------ Records shown

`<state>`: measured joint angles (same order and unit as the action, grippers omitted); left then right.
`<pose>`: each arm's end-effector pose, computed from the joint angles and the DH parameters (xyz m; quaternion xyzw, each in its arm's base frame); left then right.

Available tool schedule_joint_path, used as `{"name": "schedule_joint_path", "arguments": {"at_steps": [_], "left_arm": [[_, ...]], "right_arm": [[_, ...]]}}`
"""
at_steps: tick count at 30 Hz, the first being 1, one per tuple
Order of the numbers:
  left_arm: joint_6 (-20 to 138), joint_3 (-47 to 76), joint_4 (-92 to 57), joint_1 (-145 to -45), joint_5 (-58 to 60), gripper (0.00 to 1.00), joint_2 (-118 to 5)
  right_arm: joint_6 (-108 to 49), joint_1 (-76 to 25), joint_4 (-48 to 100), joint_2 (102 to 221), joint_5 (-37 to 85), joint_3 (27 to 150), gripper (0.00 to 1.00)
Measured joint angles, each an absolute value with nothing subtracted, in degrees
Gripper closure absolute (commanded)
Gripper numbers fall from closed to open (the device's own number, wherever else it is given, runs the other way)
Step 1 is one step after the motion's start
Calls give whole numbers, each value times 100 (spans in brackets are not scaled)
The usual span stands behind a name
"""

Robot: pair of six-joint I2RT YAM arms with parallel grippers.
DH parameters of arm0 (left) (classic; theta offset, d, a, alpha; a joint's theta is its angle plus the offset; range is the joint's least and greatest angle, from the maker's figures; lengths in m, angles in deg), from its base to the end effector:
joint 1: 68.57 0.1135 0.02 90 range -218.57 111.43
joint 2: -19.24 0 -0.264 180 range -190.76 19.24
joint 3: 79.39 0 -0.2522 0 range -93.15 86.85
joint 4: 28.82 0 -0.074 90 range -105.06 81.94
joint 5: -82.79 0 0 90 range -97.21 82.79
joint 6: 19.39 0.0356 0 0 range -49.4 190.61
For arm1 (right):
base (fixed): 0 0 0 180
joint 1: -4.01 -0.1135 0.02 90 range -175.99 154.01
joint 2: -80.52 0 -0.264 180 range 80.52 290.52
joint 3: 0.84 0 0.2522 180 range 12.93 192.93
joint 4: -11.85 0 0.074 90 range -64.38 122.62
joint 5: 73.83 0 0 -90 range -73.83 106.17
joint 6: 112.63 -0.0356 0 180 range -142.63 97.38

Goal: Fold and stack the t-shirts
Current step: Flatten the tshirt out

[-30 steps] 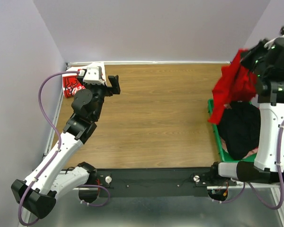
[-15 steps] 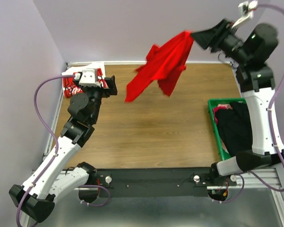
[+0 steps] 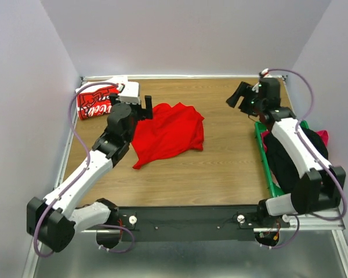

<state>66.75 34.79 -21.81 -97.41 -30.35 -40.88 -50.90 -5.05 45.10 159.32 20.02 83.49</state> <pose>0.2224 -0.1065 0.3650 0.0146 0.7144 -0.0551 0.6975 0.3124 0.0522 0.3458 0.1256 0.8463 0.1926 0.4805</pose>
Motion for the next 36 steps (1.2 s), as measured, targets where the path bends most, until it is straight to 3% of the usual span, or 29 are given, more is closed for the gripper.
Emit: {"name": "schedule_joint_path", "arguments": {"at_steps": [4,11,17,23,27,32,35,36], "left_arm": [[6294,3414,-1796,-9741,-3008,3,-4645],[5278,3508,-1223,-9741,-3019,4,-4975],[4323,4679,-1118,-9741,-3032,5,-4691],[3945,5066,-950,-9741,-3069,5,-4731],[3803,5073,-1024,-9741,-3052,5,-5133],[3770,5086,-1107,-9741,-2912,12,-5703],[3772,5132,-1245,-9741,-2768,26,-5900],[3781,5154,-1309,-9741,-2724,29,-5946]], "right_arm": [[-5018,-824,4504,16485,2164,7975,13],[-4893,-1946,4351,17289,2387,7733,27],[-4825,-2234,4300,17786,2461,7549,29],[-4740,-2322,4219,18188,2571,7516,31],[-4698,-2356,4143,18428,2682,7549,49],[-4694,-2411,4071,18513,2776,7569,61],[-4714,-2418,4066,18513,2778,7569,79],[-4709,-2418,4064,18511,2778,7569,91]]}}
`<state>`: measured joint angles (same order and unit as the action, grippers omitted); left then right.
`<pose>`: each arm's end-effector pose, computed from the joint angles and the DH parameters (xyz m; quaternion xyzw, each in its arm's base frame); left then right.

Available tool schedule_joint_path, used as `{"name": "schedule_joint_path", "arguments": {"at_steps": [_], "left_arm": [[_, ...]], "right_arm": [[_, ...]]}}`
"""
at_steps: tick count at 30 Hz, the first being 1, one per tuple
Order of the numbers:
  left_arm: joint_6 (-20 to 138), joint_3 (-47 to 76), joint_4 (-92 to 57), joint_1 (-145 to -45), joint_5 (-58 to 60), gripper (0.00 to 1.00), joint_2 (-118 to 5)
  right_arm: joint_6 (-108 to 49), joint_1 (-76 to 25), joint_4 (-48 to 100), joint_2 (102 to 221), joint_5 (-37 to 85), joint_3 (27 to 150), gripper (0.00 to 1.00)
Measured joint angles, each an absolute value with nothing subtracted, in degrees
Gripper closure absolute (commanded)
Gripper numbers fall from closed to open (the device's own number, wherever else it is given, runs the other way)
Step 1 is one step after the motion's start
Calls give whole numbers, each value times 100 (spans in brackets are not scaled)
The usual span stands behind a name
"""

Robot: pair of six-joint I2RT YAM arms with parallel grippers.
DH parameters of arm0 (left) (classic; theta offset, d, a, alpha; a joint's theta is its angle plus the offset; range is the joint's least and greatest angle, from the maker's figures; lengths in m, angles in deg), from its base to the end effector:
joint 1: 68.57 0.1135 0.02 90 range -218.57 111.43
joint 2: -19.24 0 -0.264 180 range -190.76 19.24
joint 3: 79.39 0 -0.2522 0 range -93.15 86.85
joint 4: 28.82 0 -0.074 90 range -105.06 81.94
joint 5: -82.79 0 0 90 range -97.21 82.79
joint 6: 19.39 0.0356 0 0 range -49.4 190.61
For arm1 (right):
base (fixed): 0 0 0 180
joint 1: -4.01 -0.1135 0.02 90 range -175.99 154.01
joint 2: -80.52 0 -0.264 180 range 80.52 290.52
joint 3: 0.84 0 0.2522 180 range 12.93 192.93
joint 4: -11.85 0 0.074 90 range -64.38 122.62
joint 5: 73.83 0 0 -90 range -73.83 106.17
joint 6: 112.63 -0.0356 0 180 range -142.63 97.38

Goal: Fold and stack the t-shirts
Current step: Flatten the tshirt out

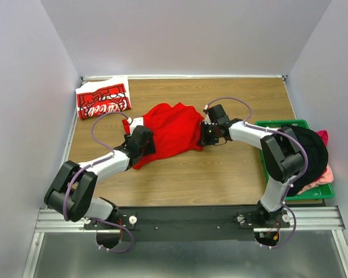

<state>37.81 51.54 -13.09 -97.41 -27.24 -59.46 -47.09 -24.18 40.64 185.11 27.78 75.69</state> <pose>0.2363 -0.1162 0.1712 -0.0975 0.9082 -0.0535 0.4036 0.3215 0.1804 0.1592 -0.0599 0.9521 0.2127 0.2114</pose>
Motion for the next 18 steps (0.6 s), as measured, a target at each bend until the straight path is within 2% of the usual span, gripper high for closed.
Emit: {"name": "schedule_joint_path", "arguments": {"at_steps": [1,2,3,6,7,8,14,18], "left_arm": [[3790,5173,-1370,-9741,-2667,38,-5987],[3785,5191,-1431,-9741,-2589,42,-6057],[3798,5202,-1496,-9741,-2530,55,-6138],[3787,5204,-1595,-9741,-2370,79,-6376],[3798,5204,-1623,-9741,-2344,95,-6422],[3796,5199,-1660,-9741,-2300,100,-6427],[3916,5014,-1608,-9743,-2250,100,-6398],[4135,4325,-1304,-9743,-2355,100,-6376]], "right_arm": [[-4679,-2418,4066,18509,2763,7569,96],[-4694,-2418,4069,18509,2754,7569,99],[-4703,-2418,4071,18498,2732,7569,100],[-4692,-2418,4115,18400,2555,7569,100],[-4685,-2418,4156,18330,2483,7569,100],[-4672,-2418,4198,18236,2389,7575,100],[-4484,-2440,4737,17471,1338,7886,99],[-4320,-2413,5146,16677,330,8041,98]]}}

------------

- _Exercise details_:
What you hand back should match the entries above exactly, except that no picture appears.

- _Answer to the problem_:
`<state>`: measured joint angles (same order and unit as the action, grippers omitted); left then right.
`<pose>`: each arm's end-effector pose, computed from the joint angles and the DH parameters (xyz m; quaternion xyzw, each in its arm's base frame); left then right.

Available tool schedule_joint_path, used as `{"name": "schedule_joint_path", "arguments": {"at_steps": [_], "left_arm": [[_, ...]], "right_arm": [[_, ...]]}}`
"""
at_steps: tick count at 30 Hz, the first being 1, one per tuple
Order of the numbers:
  left_arm: joint_6 (-20 to 138), joint_3 (-47 to 76), joint_4 (-92 to 57), joint_1 (-145 to -45), joint_5 (-58 to 60), gripper (0.00 to 1.00), joint_2 (-118 to 5)
  right_arm: joint_6 (-108 to 49), joint_1 (-76 to 25), joint_4 (-48 to 100), joint_2 (102 to 221), joint_5 (-37 to 85), joint_3 (27 to 150), gripper (0.00 to 1.00)
Measured joint angles, each an absolute value with nothing subtracted, in degrees
Gripper closure absolute (commanded)
Gripper numbers fall from closed to open (the device's own number, wherever else it is given, runs the other way)
Step 1 is one step after the motion's start
Calls give whole numbers, each value times 100 (spans in brackets are not scaled)
The usual span stands behind a name
"""

Robot: pair of six-joint I2RT YAM arms with parallel grippers.
DH parameters of arm0 (left) (classic; theta offset, d, a, alpha; a joint's theta is its angle plus the offset; range is the joint's least and greatest angle, from the maker's figures; lengths in m, angles in deg), from its base to the end effector:
joint 1: 68.57 0.1135 0.02 90 range -218.57 111.43
joint 2: -19.24 0 -0.264 180 range -190.76 19.24
joint 3: 79.39 0 -0.2522 0 range -93.15 86.85
joint 4: 28.82 0 -0.074 90 range -105.06 81.94
joint 5: -82.79 0 0 90 range -97.21 82.79
joint 6: 19.39 0.0356 0 0 range -49.4 190.61
For arm1 (right):
base (fixed): 0 0 0 180
joint 1: -4.01 -0.1135 0.02 90 range -175.99 154.01
joint 2: -80.52 0 -0.264 180 range 80.52 290.52
joint 3: 0.84 0 0.2522 180 range 12.93 192.93
joint 4: -11.85 0 0.074 90 range -64.38 122.62
joint 5: 73.83 0 0 -90 range -73.83 106.17
joint 6: 112.63 -0.0356 0 180 range -142.63 97.38

Goal: Fold and stack the t-shirts
Current step: Flatten the tshirt out

[-30 steps] 
[-15 steps] 
[+0 steps] 

<state>66.75 34.79 -21.81 -97.41 -30.35 -40.88 -50.90 -5.05 45.10 159.32 20.02 83.49</state> <pose>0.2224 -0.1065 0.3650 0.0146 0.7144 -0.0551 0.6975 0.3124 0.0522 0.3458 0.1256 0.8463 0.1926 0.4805</pose>
Motion for the next 36 steps (1.2 s), as measured, targets where the path bends most, until it is straight to 3% of the usual span, or 29 are given, more is closed for the gripper.
Emit: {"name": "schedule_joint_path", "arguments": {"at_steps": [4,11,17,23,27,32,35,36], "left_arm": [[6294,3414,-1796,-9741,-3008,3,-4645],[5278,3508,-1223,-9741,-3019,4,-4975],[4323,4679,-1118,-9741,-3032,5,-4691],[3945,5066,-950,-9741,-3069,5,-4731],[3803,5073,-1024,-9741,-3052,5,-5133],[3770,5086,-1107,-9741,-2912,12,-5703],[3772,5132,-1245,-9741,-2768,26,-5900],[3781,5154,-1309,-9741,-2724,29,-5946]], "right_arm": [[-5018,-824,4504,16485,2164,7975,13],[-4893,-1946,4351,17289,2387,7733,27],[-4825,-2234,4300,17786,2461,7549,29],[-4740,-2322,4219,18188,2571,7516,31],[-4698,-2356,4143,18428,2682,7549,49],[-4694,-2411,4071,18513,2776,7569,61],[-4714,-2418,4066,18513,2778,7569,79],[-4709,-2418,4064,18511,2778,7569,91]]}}
`<state>`: measured joint angles (same order and unit as the action, grippers omitted); left then right.
`<pose>`: each arm's end-effector pose, computed from the joint angles and the DH parameters (xyz m; quaternion xyzw, each in its arm's base frame); left then right.

Available tool schedule_joint_path, used as `{"name": "schedule_joint_path", "arguments": {"at_steps": [_], "left_arm": [[_, ...]], "right_arm": [[_, ...]]}}`
"""
at_steps: tick count at 30 Hz, the first being 1, one per tuple
Order of the numbers:
  left_arm: joint_6 (-20 to 138), joint_3 (-47 to 76), joint_4 (-92 to 57), joint_1 (-145 to -45), joint_5 (-58 to 60), gripper (0.00 to 1.00), joint_2 (-118 to 5)
  right_arm: joint_6 (-108 to 49), joint_1 (-76 to 25), joint_4 (-48 to 100), joint_2 (102 to 221), joint_5 (-37 to 85), joint_3 (27 to 150), gripper (0.00 to 1.00)
Measured joint angles, each an absolute value with nothing subtracted, in degrees
Gripper closure absolute (commanded)
Gripper numbers fall from closed to open (the device's own number, wherever else it is given, runs the other way)
Step 1 is one step after the motion's start
Calls give whole numbers, each value times 100 (spans in brackets are not scaled)
The usual span stands behind a name
"""

Robot: pair of six-joint I2RT YAM arms with parallel grippers.
DH parameters of arm0 (left) (classic; theta offset, d, a, alpha; a joint's theta is its angle plus the offset; range is the joint's least and greatest angle, from the maker's figures; lengths in m, angles in deg), from its base to the end effector:
joint 1: 68.57 0.1135 0.02 90 range -218.57 111.43
joint 2: -19.24 0 -0.264 180 range -190.76 19.24
joint 3: 79.39 0 -0.2522 0 range -93.15 86.85
joint 4: 28.82 0 -0.074 90 range -105.06 81.94
joint 5: -82.79 0 0 90 range -97.21 82.79
joint 6: 19.39 0.0356 0 0 range -49.4 190.61
For arm1 (right):
base (fixed): 0 0 0 180
joint 1: -4.01 -0.1135 0.02 90 range -175.99 154.01
joint 2: -80.52 0 -0.264 180 range 80.52 290.52
joint 3: 0.84 0 0.2522 180 range 12.93 192.93
joint 4: -11.85 0 0.074 90 range -64.38 122.62
joint 5: 73.83 0 0 -90 range -73.83 106.17
joint 6: 112.63 -0.0356 0 180 range -142.63 97.38

Goal: Fold and stack the t-shirts
Current step: Flatten the tshirt out


<state>37.81 51.54 -13.09 -97.41 -27.24 -59.46 -47.09 -24.18 40.64 185.11 27.78 75.69</state> <pose>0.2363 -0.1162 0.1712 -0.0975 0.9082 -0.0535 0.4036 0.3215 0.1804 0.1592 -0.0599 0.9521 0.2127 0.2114</pose>
Motion for the next 18 steps (0.6 s), as measured, a target at each bend until the straight path is within 2% of the usual span, gripper high for closed.
Emit: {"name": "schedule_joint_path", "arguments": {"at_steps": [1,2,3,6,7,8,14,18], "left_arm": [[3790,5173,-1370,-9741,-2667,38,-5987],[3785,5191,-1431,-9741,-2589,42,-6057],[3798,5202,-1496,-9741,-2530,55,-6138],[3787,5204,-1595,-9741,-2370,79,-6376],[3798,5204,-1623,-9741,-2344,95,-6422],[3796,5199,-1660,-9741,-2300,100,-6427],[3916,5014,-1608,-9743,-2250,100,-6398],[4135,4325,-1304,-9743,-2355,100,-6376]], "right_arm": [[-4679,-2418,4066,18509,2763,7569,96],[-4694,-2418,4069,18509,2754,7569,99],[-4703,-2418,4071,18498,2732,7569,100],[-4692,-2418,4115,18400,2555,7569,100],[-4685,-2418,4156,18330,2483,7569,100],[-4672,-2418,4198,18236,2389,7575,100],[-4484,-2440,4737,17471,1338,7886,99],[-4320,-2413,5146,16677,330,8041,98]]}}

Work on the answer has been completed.